Además de pruebas físicas de capacidad funcional, se realizaron analíticas semestrales para controlar la evolución de parámetros como la tensión arterial, glucosa y colesterol. A estas evaluaciones se sumaron otras herramientas de gran valor diagnóstico. Por ejemplo, se aplicó el test de Ansiedad y Depresión de Goldberg, un cuestionario sencillo y eficaz que permitió detectar la presencia de síntomas emocionales en las personas mayores, muchas veces no verbalizados. También se utilizó el test de Romberg, una prueba neurológica que evalúa el equilibrio y la coordinación corporal mediante la observación del control postural con ojos abiertos y cerrados. Finalmente, se empleó el test de Ruffier-Dickson, que consistía en realizar 30 sentadillas en 45 segundos y medir la frecuencia cardíaca antes, durante y después del ejercicio. Esta prueba permitió evaluar de forma práctica la capacidad de recuperación cardiovascular de los participantes.

Los resultados no dejaron lugar a dudas: se registraron mejoras significativas en todas las variables analizadas, demostrando que el ejercicio físico, bien prescrito y conducido, puede ser una herramienta terapéutica real para mejorar la salud física y emocional de las personas mayores.

A la luz de esta experiencia y de muchas otras que han seguido el mismo camino, hoy resulta innecesario seguir planteando programas piloto para comprobar lo que ya está más que demostrado: la colaboración entre el personal sanitario (desde la Atención Primaria) y los ayuntamientos o cabildos (a través de técnicos en actividad física y salud) es un modelo eficaz, seguro y transformador y que lleva a confirmar la importancia de la estrecha transversalidad interdisciplinar, en este caso, de la Medicina y las Ciencias de la Actividad Física y el Deporte.

Lo que se necesita ahora es voluntad política y recursos para extender este modelo a toda la ciudadanía y por ende, a todos los centros de salud.

En línea con lo anterior, el modelo de coordinación con el Centro de Salud de Doctoral ya ha demostrado su eficacia en otros contextos.

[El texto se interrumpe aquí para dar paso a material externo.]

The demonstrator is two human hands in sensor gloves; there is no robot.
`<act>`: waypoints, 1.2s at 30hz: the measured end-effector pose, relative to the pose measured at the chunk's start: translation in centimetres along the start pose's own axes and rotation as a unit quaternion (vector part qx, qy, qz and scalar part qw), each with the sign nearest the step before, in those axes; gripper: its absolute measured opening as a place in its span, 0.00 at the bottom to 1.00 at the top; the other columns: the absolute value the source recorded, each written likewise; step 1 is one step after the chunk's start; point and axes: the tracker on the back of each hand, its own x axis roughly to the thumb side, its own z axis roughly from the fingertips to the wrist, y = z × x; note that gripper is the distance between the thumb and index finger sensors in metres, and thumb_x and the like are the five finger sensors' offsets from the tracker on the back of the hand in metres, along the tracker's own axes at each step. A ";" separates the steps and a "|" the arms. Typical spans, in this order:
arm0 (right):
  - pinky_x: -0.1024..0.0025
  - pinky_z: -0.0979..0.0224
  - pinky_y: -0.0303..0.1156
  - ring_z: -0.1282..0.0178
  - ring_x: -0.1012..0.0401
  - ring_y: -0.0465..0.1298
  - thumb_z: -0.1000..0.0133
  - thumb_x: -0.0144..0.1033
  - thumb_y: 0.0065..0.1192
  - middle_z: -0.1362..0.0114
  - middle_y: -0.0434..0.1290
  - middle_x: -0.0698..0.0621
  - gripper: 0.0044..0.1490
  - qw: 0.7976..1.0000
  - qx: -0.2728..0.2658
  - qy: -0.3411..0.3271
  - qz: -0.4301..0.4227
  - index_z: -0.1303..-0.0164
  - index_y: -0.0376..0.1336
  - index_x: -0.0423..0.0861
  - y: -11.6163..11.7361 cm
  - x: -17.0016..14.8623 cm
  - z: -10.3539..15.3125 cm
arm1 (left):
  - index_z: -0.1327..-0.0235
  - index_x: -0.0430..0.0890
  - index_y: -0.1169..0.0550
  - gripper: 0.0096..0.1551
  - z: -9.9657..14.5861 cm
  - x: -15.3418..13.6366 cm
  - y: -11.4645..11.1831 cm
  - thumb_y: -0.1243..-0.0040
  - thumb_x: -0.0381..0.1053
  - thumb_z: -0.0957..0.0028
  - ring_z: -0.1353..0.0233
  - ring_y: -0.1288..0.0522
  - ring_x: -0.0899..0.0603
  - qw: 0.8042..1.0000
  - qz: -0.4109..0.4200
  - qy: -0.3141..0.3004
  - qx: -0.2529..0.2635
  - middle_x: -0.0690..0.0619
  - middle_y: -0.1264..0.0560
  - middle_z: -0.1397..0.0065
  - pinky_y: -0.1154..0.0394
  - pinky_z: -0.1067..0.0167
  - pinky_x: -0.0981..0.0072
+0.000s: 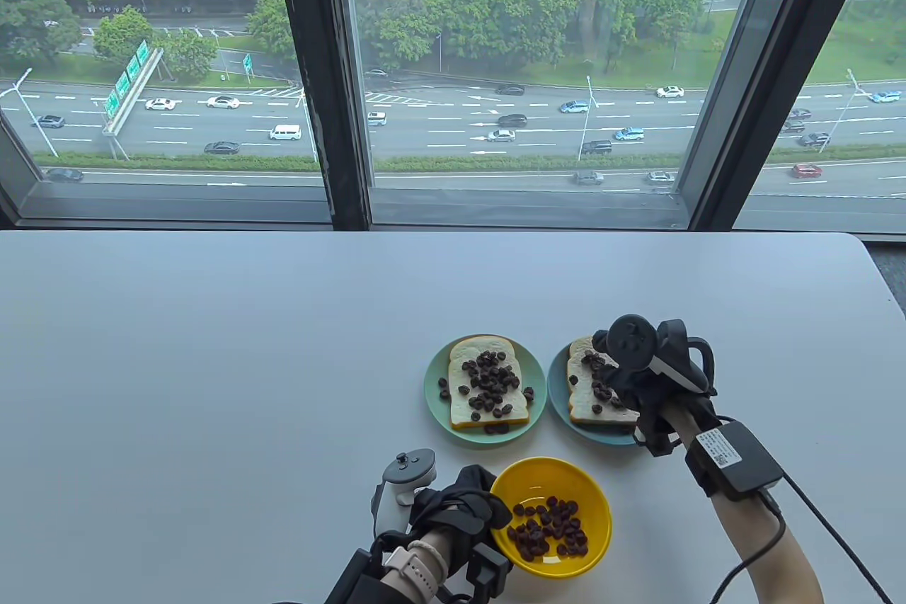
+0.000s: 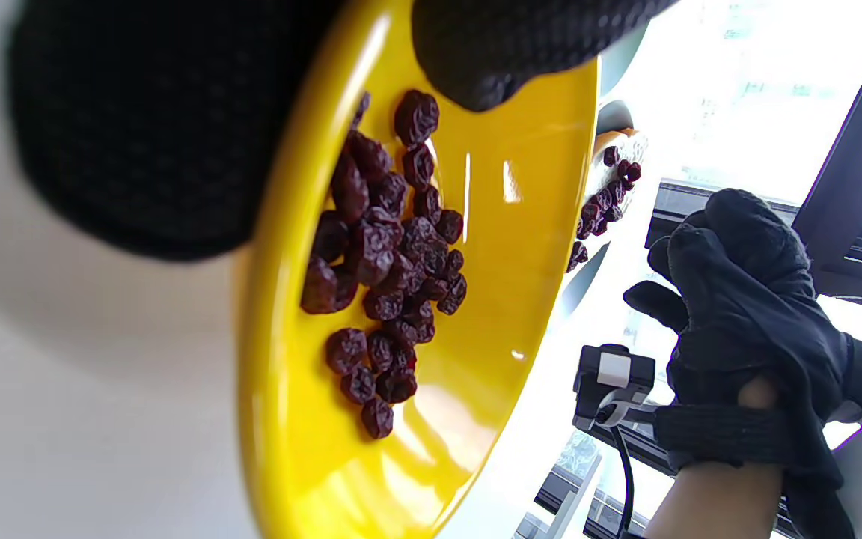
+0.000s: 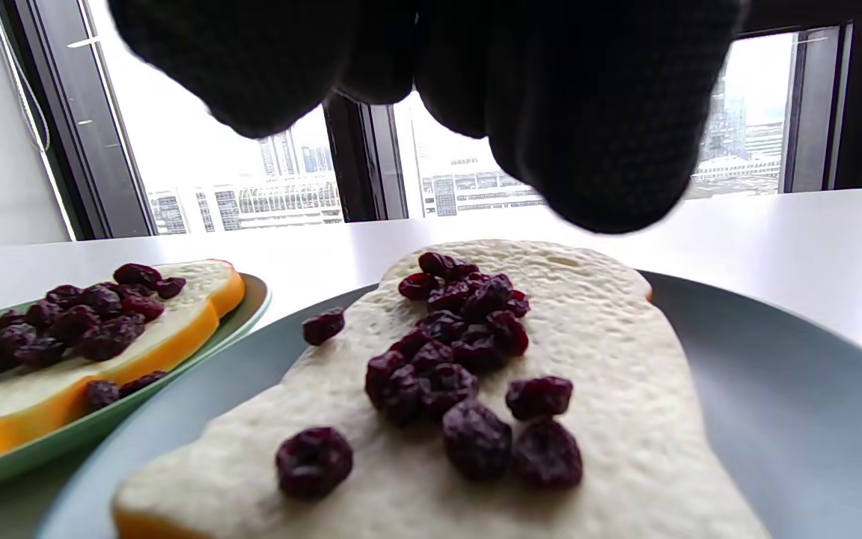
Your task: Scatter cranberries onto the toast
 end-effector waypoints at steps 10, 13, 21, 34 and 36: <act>0.70 0.44 0.83 0.34 0.49 0.72 0.58 0.49 0.62 0.27 0.59 0.45 0.43 0.966 0.106 -0.221 -0.077 0.32 0.52 0.55 -0.2 8.0 9.2 | 0.42 0.50 0.40 0.30 0.0 0.2 0.0 0.40 0.38 0.54 0.58 0.30 0.34 1.000 -0.002 -0.013 0.007 0.38 0.36 0.46 0.13 0.74 0.56; 0.68 0.41 0.81 0.33 0.47 0.70 0.58 0.51 0.62 0.26 0.56 0.44 0.45 0.956 0.143 -0.253 -0.034 0.30 0.50 0.55 0.8 10.0 10.8 | 0.42 0.51 0.40 0.30 0.1 0.3 -0.1 0.40 0.38 0.54 0.58 0.30 0.34 1.000 -0.002 -0.018 0.005 0.38 0.36 0.46 0.13 0.74 0.56; 0.64 0.33 0.72 0.28 0.41 0.59 0.59 0.52 0.62 0.23 0.46 0.41 0.51 0.930 0.249 -0.260 0.066 0.28 0.43 0.59 4.3 11.9 12.6 | 0.43 0.49 0.39 0.30 0.6 0.9 -0.8 0.39 0.37 0.56 0.59 0.31 0.33 0.999 -0.014 -0.035 0.012 0.36 0.36 0.47 0.13 0.75 0.54; 0.84 0.57 0.86 0.48 0.58 0.78 0.64 0.37 0.70 0.38 0.68 0.51 0.27 0.938 0.094 -0.288 0.166 0.55 0.64 0.64 5.3 13.8 14.2 | 0.44 0.49 0.40 0.30 0.5 0.1 -1.8 0.39 0.36 0.56 0.60 0.31 0.32 0.999 -0.006 -0.030 -0.010 0.36 0.37 0.48 0.13 0.75 0.53; 0.87 0.59 0.87 0.52 0.57 0.79 0.63 0.35 0.70 0.41 0.70 0.52 0.24 0.937 0.076 -0.295 0.173 0.59 0.65 0.64 5.3 13.9 14.4 | 0.43 0.49 0.40 0.30 0.5 0.2 -1.8 0.39 0.36 0.56 0.59 0.32 0.32 0.999 -0.007 -0.032 -0.008 0.36 0.37 0.47 0.13 0.75 0.53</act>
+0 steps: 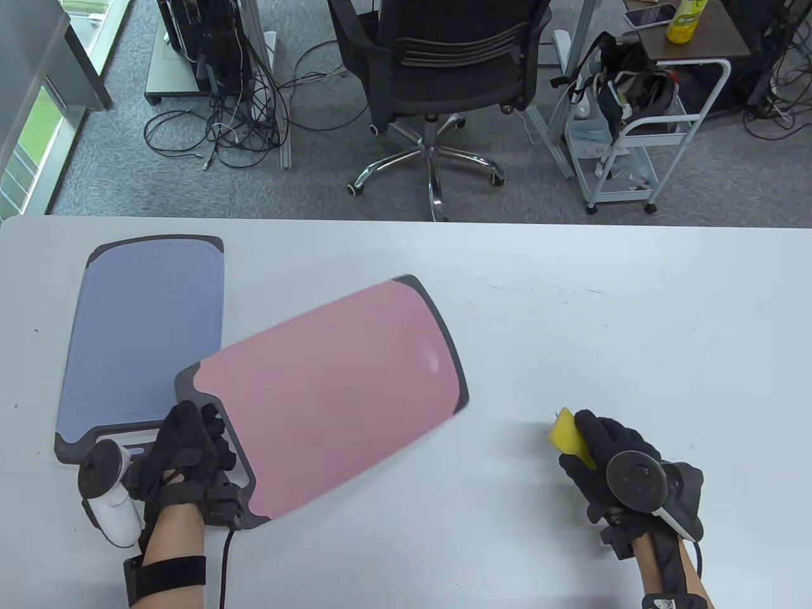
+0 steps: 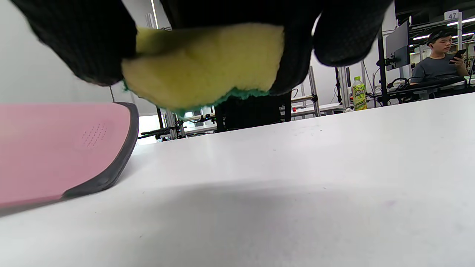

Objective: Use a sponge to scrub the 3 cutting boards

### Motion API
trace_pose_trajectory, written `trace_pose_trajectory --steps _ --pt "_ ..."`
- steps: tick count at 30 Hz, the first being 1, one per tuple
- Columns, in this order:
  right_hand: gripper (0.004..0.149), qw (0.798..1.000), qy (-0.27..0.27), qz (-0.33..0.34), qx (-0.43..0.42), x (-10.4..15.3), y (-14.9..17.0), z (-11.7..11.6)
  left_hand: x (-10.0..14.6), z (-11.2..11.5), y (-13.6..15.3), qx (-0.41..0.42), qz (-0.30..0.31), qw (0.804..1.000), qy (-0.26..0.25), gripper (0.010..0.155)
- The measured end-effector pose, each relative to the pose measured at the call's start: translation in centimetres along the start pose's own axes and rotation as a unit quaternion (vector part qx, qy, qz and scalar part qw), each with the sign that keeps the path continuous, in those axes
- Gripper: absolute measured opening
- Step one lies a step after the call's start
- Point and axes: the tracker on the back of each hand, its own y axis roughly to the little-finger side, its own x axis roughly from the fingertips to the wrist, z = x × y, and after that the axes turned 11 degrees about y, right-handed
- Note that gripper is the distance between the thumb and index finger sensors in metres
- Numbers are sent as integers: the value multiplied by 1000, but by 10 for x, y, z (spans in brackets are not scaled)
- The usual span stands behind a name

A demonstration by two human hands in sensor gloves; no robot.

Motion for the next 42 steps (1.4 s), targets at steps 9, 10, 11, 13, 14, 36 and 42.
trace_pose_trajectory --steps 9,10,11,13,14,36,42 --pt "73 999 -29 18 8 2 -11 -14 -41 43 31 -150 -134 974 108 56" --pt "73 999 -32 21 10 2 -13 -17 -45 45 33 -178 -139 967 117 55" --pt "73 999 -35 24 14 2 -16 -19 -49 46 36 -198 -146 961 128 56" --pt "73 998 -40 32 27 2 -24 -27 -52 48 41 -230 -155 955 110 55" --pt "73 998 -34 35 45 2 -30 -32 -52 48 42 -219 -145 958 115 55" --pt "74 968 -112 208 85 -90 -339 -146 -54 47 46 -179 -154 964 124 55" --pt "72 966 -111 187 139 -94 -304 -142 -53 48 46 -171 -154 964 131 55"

Iniciativas como «Escuelas de Salud en Movimiento» y «URBAN Mueve», desarrolladas entre 2013 y 2015 con el objetivo de prevenir la obesidad infantil, obtuvieron resultados muy positivos gracias a la misma sinergia entre salud y ejercicio físico, un binomio preeminente en las políticas activas de prevención de la salud. Hoy, este enfoque no solo se consolida con programas para mayores, sino que busca extenderse también a personas adultas y población infanto-juvenil, convencida de que la promoción de la salud debe abordarse desde todas las etapas de la vida.

Este modelo, concebido hace ya tres décadas, anticipó las actuales recomendaciones de la Organización Mundial de la Salud, que hoy defiende la prescripción de ejercicio físico desde las Zonas Básicas de Salud como un pilar de la medicina preventiva.

El programa de Santa Lucía de Tirajana no solo fue pionero en su concepción, sino también en su impacto. Demostró que la cooperación entre sanidad pública, universidad y administración local puede transformar realidades y mejorar la calidad de vida de la población. Treinta años después, este legado continúa siendo un referente de innovación y compromiso con la salud comunitaria.

*Guillermo Suárez Lamí es Técnico Municipal del área de Deportes del Ayuntamiento de Santa Lucía de Tirajana y Doctor en Educación Física por la Universidad de Las Palmas de Gran Canaria. En la fotografía aparece con Paco Alemán, que fue alumno del Programa de Actividad Física para Mayores del Ayuntamiento.